On his father’s side, the family name was changed from Bentz to Pence and one great, great aunt, Mercedes, chose to keep her maiden name, Mercedes Bentz, even after she married an industrialist who eventually produced luxury automobiles.
Anyway, as we know, it’s matrilineal descent that counts,
The vice president, an avowed born-again evangelical, has taken the news of his newfound religious identity very well. “It’s Divine will,” he told a friend.
Not known is whether he would need an official evangelical authorization – a dis-Pence-ation? – to ensure an orderly, non-controversial transition to Judaism.
In any case, while he assured a confidant, “I remain firmly committed to the principle of separation of shul and state,” the vice president is already preparing to move into the White House, and transform it into a Jewish home.
He’s secretly been pricing hundreds of mezzuzot to place on the doorposts of the White House entrances and its 132 rooms. Also, according to anonymous sources, he’s asked designers to create plans for a sukkah and a giant-size Chanukah menorah, and anticipates posting the Ten Commandments throughout the White House. He’s also planning to endorse President Trump’s plan to make gefilte fish the official national fish.
Pence considered, but abandoned, the idea of having a mechitzah separate male and female correspondents at news briefings.
Perhaps most significantly, he plans to appoint a prominent rabbi as his official or unofficial prime adviser, and has already asked that unidentified spiritual leader for suggestions about Jewish customs that he can adopt.
One that Pence finds especially appealing is having the floors washed on Friday, well before Shabbos begins, and placing a “carpet” of newspapers over them as a walkway while they dry.
Pence’s first thought was to have the White House staff construct the path with Yiddish-language newspapers, but he’s reportedly now favoring “fake news” English-language papers, to be trod upon.

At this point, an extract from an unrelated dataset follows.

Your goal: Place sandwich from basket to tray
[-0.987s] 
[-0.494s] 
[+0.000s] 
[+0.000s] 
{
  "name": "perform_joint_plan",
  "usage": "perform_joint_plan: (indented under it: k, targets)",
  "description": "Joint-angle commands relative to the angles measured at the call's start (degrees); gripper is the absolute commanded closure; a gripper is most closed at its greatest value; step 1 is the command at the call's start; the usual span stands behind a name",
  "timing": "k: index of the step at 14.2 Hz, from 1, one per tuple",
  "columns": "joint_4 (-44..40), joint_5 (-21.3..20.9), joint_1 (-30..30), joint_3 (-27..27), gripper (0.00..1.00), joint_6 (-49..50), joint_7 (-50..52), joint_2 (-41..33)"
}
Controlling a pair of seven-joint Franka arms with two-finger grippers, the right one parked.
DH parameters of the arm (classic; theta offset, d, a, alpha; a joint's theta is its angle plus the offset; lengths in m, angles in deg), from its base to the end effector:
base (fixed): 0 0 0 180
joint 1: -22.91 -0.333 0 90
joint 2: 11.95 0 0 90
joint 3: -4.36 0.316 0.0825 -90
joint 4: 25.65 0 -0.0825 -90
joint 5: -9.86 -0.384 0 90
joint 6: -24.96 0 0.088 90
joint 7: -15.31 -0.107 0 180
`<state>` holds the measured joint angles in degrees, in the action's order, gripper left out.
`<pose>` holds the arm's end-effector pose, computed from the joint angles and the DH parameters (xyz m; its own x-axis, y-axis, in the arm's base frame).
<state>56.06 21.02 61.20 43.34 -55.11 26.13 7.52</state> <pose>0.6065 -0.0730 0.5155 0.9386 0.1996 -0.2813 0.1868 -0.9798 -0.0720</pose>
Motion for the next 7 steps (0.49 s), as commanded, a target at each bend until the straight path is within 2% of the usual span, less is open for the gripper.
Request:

Pence has been preparing for a move to the White House since predictions of possible impeachment of the president have intensified. This theorizing includes the mechanism provided by the 25th amendment that the vice president and a majority of either Cabinet officials or “such other body as Congress may by law provide” may declare in writing that the president “is unable to discharge the powers and duties of his office.”
According to aides, speaking with the guarantee of anonymity, Pence seems more and more open to the idea.

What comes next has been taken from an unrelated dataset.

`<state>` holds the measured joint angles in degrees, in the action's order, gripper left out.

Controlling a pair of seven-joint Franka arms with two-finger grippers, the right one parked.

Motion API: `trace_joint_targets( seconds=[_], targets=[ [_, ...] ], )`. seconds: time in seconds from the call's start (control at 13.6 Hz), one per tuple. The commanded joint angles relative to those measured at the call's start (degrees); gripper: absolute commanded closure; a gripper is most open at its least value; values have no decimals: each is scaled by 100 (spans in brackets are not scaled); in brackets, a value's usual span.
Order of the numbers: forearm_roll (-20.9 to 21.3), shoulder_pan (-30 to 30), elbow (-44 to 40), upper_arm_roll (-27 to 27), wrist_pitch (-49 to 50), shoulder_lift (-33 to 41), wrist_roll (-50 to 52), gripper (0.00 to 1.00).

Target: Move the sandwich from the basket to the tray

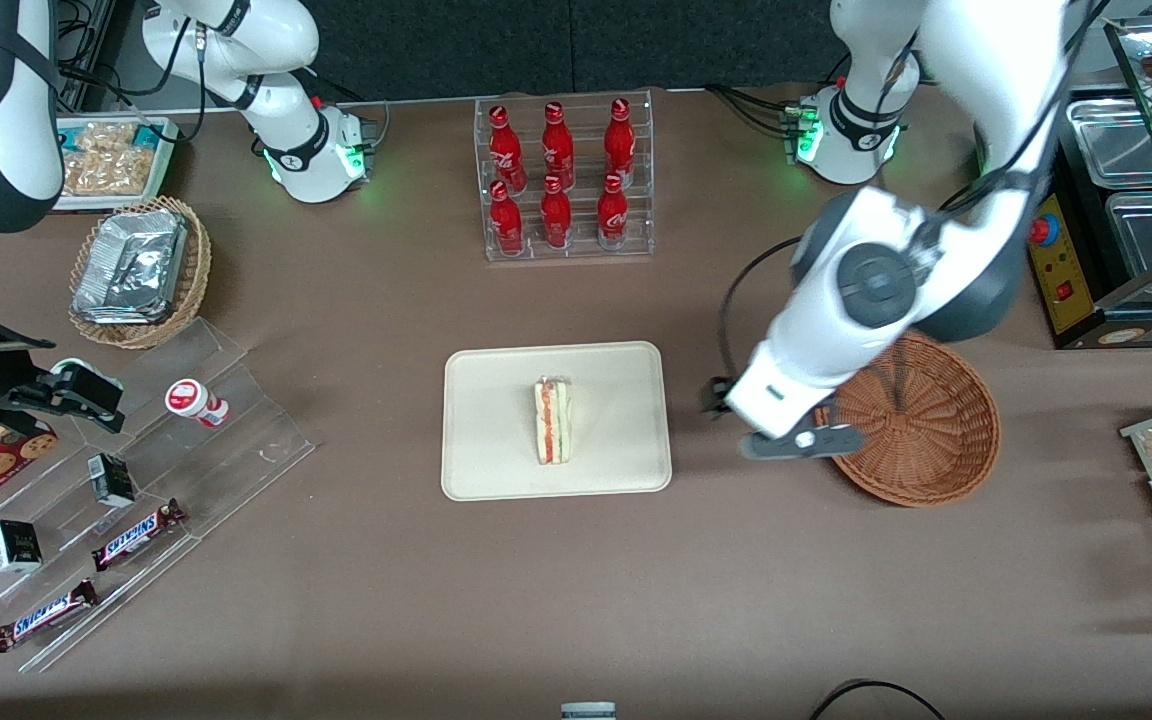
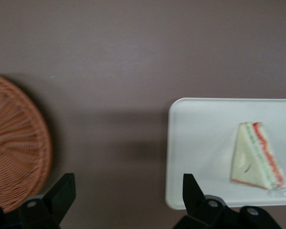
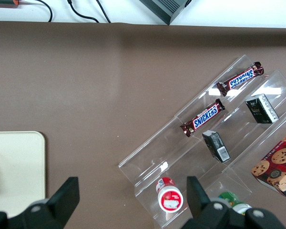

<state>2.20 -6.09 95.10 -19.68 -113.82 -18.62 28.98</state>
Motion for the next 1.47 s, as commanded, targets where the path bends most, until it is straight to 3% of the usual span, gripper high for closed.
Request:
trace_joint_targets(
  seconds=[0.0, 0.22, 0.59, 0.88, 1.17, 1.39],
  targets=[
    [-481, 633, 1210, -18, -96, 1129, -819, 1],
    [-598, 1249, 1337, 17, 533, 1694, -1639, 1],
    [-466, 1664, -384, 87, 2424, 1642, -1702, 0],
    [-299, 1708, -589, 447, 2488, 1695, -2764, 0],
    [-229, 1647, -782, 430, 2514, 1633, -2687, 0],
    [52, 1173, -774, 544, 2523, 1633, -2196, 0]
  ],
)
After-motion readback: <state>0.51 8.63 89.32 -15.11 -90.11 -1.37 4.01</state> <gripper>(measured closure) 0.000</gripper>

His possible support of a Trump impeachment complicates the vice president’s search for a synagogue affiliation. The house of worship that Ivanka Trump and Jared Kushner attend would ordinarily be a likely candidate, but would be an awkward choice for Pence under the circumstances
President Trump somehow got wind of the Pence presidential plans and angrily tweeted: “Et too, Mike? SAD. I thought you were the one guy who would stay loyal to me, no matter what. And now, a knife in the back. SHAME.”
Pence quickly tweeted back; “Mr. President, sir, the ugly rumors are absolutely not true, completely false. I am loyal to you forever – to the end of your presidency, long may it continue, and well beyond. Your faithful servant, Michael Pence.”
As soon as he posted the tweet, witnesses say, Pence went back to reading how a vice president could help impeach a sitting president.
He planned to check the pardon statute later.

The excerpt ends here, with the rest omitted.